» AIM OF THE TASK:
Only the lines from the top of the following listing through the line with "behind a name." belong in your answer, exactly as written.

» DATA:
* * *

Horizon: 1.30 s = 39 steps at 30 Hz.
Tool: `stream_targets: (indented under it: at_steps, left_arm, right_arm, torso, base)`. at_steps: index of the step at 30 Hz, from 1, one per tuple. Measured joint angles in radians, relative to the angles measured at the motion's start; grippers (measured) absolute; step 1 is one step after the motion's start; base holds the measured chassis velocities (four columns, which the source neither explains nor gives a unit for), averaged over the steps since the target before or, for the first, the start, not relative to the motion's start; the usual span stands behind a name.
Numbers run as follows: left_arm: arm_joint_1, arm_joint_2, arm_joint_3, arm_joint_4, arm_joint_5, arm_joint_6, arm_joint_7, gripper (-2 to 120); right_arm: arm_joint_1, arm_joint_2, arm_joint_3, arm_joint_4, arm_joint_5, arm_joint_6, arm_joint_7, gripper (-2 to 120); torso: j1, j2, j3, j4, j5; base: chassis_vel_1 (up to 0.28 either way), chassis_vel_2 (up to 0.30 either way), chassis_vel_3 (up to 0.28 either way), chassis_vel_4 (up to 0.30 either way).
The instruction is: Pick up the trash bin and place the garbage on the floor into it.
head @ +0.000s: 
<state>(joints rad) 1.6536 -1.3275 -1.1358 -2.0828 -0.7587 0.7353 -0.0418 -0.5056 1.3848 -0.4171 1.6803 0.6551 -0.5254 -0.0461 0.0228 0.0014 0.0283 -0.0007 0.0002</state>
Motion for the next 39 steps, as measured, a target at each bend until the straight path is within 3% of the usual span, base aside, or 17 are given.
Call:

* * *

» YOUR SOLUTION:
Horizon: 1.30 s = 39 steps at 30 Hz.
Tool: `stream_targets: (indented under it: at_steps, left_arm, right_arm, torso, base)`. at_steps: index of the step at 30 Hz, from 1, one per tuple. Measured joint angles in radians, relative to the angles measured at the motion's start; grippers (measured) absolute; step 1 is one step after the motion's start; base holds the measured chassis velocities (four columns, which the source neither explains nor gives a unit for), averaged over the steps since the target before or, for the first, the start, not relative to the motion's start; the usual span stands behind a name.

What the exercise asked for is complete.